In Alzheimer's disease (AD), endolysosomal dysfunctions are amongst the earliest cellular features to appear. Each organelle of the endolysosomal system, from the multivesicular body (MVB) to the lysosome, contributes to the homeostasis of amyloid precursor protein (APP) cleavage products including β-amyloid (Aβ) peptides. Hence, this review will attempt to disentangle how changes in the endolysosomal system cumulate to the generation of toxic amyloid species and hamper their degradation. We highlight that the formation of MVBs and the generation of amyloid species are closely linked and describe how the molecular machineries acting at MVBs determine the generation and sorting of APP cleavage products towards their degradation or release in association with exosomes.

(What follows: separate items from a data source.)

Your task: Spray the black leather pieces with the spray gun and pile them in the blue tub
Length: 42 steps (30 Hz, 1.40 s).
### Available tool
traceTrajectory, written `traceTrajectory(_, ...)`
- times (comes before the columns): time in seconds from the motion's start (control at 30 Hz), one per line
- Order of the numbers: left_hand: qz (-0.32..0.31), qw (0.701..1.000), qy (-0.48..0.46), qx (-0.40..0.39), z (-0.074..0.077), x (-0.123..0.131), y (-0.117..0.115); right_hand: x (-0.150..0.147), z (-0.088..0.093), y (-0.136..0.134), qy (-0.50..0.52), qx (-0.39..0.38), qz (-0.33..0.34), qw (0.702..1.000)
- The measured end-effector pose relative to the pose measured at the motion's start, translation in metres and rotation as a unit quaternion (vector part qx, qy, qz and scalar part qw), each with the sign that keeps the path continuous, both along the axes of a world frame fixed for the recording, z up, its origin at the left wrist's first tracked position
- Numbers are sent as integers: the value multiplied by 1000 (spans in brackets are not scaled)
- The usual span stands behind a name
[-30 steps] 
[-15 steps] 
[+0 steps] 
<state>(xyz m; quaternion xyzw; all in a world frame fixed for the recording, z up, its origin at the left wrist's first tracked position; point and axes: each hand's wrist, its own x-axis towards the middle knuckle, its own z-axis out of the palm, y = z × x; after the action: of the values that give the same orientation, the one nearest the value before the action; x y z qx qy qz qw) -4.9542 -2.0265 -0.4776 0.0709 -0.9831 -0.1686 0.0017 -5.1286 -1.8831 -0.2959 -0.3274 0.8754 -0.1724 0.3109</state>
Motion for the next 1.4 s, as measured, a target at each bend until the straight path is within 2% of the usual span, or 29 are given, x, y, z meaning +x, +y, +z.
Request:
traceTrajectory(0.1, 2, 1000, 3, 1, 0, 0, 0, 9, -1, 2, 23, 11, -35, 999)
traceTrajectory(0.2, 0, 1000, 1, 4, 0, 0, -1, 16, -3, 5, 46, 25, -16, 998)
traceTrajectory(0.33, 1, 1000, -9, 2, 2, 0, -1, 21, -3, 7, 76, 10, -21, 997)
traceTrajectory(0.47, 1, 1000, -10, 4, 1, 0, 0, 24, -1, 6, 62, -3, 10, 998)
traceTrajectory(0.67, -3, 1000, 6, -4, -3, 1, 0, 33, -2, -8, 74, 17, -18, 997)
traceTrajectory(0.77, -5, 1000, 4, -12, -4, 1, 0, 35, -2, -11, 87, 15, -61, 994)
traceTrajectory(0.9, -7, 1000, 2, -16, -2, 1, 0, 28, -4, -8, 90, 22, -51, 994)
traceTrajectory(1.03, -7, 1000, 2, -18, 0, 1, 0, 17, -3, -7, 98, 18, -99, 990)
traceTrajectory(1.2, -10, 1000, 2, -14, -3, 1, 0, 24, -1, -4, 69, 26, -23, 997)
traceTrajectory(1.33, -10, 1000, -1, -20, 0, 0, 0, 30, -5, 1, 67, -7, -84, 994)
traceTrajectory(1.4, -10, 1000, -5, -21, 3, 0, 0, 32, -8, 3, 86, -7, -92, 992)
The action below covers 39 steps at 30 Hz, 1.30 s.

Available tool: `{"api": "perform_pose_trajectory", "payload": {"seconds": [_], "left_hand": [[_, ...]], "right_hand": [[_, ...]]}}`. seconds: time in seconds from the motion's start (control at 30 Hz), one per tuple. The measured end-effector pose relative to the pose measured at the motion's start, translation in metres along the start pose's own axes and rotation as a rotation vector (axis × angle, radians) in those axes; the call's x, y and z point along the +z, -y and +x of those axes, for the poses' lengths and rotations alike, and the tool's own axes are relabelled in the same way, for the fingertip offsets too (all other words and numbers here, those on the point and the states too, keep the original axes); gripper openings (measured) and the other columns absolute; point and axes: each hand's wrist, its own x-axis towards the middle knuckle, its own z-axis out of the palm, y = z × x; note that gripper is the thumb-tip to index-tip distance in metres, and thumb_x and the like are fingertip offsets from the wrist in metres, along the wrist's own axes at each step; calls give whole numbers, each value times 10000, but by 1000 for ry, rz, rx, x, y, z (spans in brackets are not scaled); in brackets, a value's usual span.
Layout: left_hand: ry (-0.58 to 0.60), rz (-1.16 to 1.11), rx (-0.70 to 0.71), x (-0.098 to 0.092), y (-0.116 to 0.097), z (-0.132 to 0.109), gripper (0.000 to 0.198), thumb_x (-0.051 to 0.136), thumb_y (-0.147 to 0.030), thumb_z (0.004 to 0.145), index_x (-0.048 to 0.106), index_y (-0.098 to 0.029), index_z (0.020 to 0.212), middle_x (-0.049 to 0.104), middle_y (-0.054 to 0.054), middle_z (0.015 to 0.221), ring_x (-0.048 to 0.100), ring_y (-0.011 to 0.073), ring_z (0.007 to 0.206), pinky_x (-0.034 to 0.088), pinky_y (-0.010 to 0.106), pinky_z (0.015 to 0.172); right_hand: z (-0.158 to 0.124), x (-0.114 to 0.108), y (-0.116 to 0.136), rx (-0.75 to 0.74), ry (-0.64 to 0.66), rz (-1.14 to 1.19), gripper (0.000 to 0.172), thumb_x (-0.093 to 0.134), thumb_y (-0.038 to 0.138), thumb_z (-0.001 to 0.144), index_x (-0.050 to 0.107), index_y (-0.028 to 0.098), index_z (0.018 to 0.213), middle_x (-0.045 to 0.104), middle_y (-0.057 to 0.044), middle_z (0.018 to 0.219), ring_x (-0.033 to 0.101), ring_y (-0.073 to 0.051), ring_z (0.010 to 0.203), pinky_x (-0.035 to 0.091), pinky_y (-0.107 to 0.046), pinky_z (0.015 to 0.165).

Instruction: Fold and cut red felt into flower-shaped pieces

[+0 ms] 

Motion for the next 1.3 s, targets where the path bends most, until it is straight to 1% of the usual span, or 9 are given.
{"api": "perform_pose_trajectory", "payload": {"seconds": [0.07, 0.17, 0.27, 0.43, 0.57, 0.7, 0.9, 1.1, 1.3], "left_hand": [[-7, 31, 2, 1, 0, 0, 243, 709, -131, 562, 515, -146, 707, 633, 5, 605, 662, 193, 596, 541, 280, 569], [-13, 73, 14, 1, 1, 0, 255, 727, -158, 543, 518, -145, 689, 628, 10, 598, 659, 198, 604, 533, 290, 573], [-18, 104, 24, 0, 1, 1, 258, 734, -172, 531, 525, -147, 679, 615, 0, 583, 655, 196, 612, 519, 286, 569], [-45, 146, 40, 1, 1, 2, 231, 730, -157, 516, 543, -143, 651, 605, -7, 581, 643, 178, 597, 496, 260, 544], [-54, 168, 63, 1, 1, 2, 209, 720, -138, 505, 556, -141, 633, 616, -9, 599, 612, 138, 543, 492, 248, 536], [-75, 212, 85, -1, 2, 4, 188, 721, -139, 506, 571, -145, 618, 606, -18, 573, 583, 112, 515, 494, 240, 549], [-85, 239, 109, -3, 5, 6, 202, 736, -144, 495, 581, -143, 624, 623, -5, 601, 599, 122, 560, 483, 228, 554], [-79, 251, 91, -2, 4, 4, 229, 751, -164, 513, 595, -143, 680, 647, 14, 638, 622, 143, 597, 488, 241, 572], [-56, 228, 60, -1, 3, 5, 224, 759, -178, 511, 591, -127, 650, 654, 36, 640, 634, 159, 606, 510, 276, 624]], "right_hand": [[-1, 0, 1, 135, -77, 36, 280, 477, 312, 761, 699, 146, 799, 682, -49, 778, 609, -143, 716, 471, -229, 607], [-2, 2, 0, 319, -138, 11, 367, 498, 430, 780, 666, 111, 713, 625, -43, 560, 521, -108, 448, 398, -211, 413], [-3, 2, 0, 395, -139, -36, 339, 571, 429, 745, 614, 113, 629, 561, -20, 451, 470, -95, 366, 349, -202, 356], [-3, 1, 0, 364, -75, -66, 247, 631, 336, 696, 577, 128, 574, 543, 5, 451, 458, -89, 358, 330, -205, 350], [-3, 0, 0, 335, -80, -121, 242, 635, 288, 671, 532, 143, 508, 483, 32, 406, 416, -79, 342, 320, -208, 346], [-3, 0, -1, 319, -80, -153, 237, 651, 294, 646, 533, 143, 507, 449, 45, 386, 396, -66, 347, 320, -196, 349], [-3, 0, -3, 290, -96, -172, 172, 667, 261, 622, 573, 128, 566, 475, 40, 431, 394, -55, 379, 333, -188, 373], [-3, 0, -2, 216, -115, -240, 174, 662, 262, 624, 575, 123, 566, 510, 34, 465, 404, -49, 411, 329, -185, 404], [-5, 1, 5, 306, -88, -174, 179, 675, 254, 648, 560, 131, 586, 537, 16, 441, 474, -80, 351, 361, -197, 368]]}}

In particular, we will focus on AD-related distortions of the endolysomal system that divert it from its degradative function to favour the release of exosomes and associated amyloid species. We propose here that such an imbalance transposed at the brain scale poses a novel concept of transmissible endosomal intoxication (TEI). This TEI would initiate a self-perpetuating transmission of endosomal dysfunction between cells that would support the propagation of amyloid species in neurodegenerative diseases.
Keywords: Alzheimer’s disease; Aβ peptide; C99; amyloid propagation; amyloidogenesis; autophagy; endosomal sorting; exosomes; extracellular vesicles; lysosomes; proteostasis network; transmissible endosomal intoxication.